Part ~4~ ✖️Sürükleniş✖️

65 4 0
                                    

~Sasuke~

"Ne! İnanmıyorum! Sağ ol Sasuke, seni seviyorum seni seviyorum!"

Misa bana sıkıca sarılmaya başladı. Bir an dona kaldım. Kalbim sanki yerinden fırlıyacakmış gibi hissediyorum. Misa'nın çenesini tuttum ve bana bakmasını sağladım. Onun yerinden fırlayacakmışçasına bakan gözlerinin aksine gözlerimi usulca kapattım. Dudaklarıma eğildim ama sanırım bilerek rotamı değiştirip yanağına bir öpücük bıraktım.

~Misa~

... yanağıma hissetmekte bile zorlanacağım bir öpücük koydu. Kalbim atmıyordu, resmen göğüs kafesimi tekmeleyerek işkence ediyordu. Ve ben utandım, beni öpeceğini nasıl düşünürdüm? O Sasuke'ydi. Hep yanımda olan, ailemden daha önemli, benim bir parçam... Şimdi ise utancımdan yanaklarım kızarıyordu. Dudakları dudaklarıma değecek diye kalbim hızlı attığı içim utandım...

"Bu kadına edilebilecek en son teklif olabilir ama ben sana ediyorum... Alışverişe çıkalım, Misa!"

Filmdeymiş gibi hareketler yapmıştı, güldüm ve eşlik ettim.

"Nayır, bu nasıl bir teklif böyle..."

İkimiz de güldük.
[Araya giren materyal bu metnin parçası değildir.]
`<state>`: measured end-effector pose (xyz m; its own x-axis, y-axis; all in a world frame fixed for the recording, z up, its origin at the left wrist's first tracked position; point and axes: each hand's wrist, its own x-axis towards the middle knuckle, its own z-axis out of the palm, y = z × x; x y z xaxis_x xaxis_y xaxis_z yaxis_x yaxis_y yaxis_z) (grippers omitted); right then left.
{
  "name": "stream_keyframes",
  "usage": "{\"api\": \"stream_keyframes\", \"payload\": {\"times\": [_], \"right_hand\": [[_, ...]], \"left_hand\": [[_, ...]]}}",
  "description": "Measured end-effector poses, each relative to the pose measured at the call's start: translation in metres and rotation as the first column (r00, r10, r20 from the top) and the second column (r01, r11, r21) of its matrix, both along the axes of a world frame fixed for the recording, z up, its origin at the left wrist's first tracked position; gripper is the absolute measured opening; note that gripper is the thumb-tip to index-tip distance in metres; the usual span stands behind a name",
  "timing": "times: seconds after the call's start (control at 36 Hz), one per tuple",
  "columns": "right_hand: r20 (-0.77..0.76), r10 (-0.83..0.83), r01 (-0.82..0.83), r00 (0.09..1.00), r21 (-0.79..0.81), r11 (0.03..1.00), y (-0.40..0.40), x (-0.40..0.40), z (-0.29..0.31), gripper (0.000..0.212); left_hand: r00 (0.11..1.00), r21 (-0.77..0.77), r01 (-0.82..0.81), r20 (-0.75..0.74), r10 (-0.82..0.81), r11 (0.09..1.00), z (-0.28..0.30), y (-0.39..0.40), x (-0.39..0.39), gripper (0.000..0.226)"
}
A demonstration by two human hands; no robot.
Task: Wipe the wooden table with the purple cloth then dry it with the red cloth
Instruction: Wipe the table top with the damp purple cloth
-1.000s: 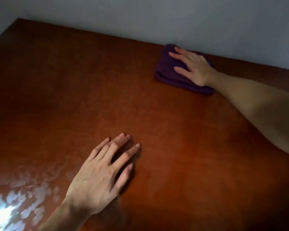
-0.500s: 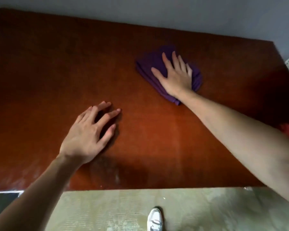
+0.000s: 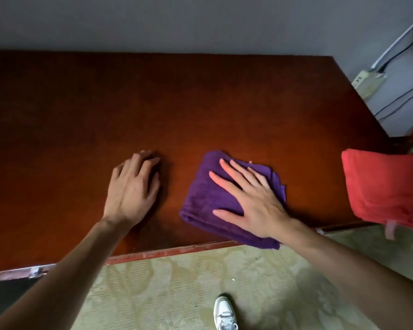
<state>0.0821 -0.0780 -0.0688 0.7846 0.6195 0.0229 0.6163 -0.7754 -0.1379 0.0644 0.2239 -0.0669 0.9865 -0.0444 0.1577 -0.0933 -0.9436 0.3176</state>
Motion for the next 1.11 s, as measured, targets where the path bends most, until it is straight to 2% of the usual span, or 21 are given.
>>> {"api": "stream_keyframes", "payload": {"times": [0.08, 0.14, 0.19, 0.25, 0.31, 0.42, 0.56, 0.72, 0.83, 1.03, 1.11], "right_hand": [[-0.029, 0.148, -0.148, 0.989, -0.007, 0.989, -0.012, 0.037, 0.005, 0.074], [-0.050, 0.212, -0.213, 0.976, -0.005, 0.977, -0.018, 0.069, 0.007, 0.071], [-0.029, 0.234, -0.234, 0.972, -0.009, 0.972, -0.023, 0.104, 0.005, 0.069], [0.003, 0.229, -0.229, 0.973, -0.015, 0.973, -0.026, 0.143, 0.002, 0.068], [0.018, 0.222, -0.222, 0.975, -0.024, 0.975, -0.028, 0.181, 0.000, 0.068], [0.009, 0.200, -0.200, 0.980, -0.023, 0.980, -0.028, 0.254, 0.000, 0.067], [-0.022, 0.128, -0.129, 0.992, -0.034, 0.991, -0.028, 0.335, 0.007, 0.067], [-0.054, -0.024, 0.025, 0.998, 0.001, 1.000, -0.025, 0.403, 0.013, 0.071], [-0.059, -0.160, 0.162, 0.985, 0.044, 0.986, -0.027, 0.424, 0.015, 0.065], [-0.090, -0.205, 0.208, 0.975, 0.030, 0.978, -0.031, 0.407, 0.020, 0.070], [-0.086, -0.282, 0.287, 0.955, 0.044, 0.957, -0.040, 0.388, 0.019, 0.072]], "left_hand": [[0.999, -0.150, 0.001, 0.034, 0.004, 0.989, -0.005, -0.037, 0.011, 0.044], [0.997, -0.276, -0.054, 0.044, 0.069, 0.959, -0.006, -0.058, 0.020, 0.045], [0.988, -0.390, -0.106, 0.060, 0.140, 0.915, -0.004, -0.078, 0.027, 0.045], [0.990, -0.436, -0.089, 0.059, 0.128, 0.895, -0.002, -0.097, 0.032, 0.046], [0.997, -0.377, -0.051, 0.034, 0.069, 0.925, -0.006, -0.112, 0.034, 0.049], [0.999, -0.131, -0.022, -0.028, 0.019, 0.991, -0.014, -0.121, 0.036, 0.056], [0.994, -0.015, 0.008, -0.110, -0.010, 1.000, -0.011, -0.123, 0.038, 0.055], [0.989, -0.014, 0.004, -0.146, -0.006, 1.000, -0.009, -0.124, 0.037, 0.057], [0.992, -0.035, -0.012, -0.129, 0.007, 0.999, -0.009, -0.125, 0.037, 0.058], [0.996, -0.039, -0.009, -0.084, 0.005, 0.999, -0.010, -0.125, 0.035, 0.057], [0.996, -0.030, -0.011, -0.086, 0.008, 0.999, -0.009, -0.125, 0.035, 0.057]]}}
Ve gözlerimiz birleşti. Neden kalbim yine hızlanıyordu? Daha önce sayısız kere gözleri gözlerime değmişken?

~Saat 21.32~

"Hey, Misa ben bir duş alacağım. Sen oyalan."

"Tamam" dedim en içten gülümsememi Sasuke'ye sunarak. Televizyona dönüp birkaç dakika izledim. Televizyonla olan bağlantımı çalan telefonum kesti.

Arayan; Aşkitatlım

Bu bir tanecik, benden 2 yaş küçük olan kız kardeşimdi. Ama gerçek annemden olan kardeşimdi. Hemen açtım.

"Alo?"

"Alo."

Karşıdan gelen soğuk sesi aldırmadım.

"Canım, napıyorsun bir tanem seni çok özledim." dedim çok kelimesindeki 'o' yu uzatarak.

"Sana ne?"

Birden gelen cevapla afalladım. Benim kardeşim asla böyle konuşmazdı.

"Neyse konumuz bu değil. Artık annem ve babam olarak senden nefret ediyoruz. Artık ablam falan değilsin."

Cümlenin sonlarında titreyen bu ses... Kardeşim bunları söylüyor olamaz. Gözlerim dolmuştu. Hem, kardeşim de o kadına asla anne demezdi.

"A-ama?..."

Telefon suratıma kapandı. Bense kendimi hâlâ ne olduğunu çözmeye çalışır, ağlamamak için kendimi sıkarken buldum. Üstüme bişey almadan ayakkabılarımı ayağıma geçirdiğim gibi dışarı çıktım. Her zamanki gibi sahile doğru yol aldım. Ağlamamak için kendimi tutarken boğazımın acıdığını farkettim.
Birden bıraktım kendimi kumların üstüne, ağlamaya başladım. Kardeşimin bana dediklerinin düşündükçe ağlayasım geliyordu. Farkında olmadan daha da yaklaşıyordum denize, ayaklarım beni sürüklüyordu. Dalgalar üstüme vurdukça ıslanıyor, üşüyor, yıkılıyordum. Üşüsemde aldırmadım, deliler gibi ağlamaya devam ettim. Yağan yağmurdan ve üstüme durmaksızın gelen dalgalar sonucu ıslanmaktan kaçamamıştım.

Birden öksürmeye ve nefes alamamaya başladım. İki elimle boğazımı tuttum, tanrım şimdi mi ölecektim? Suyun beni kaptığını hissettim. Yavaş yavaş. Usulca... Hayır... Şimdi ölmek istemiyorum. Son kez morarmış ellerime baktım ve sanırım tüm gücümü yitirdim. Gerisini hatırlayamıyorum.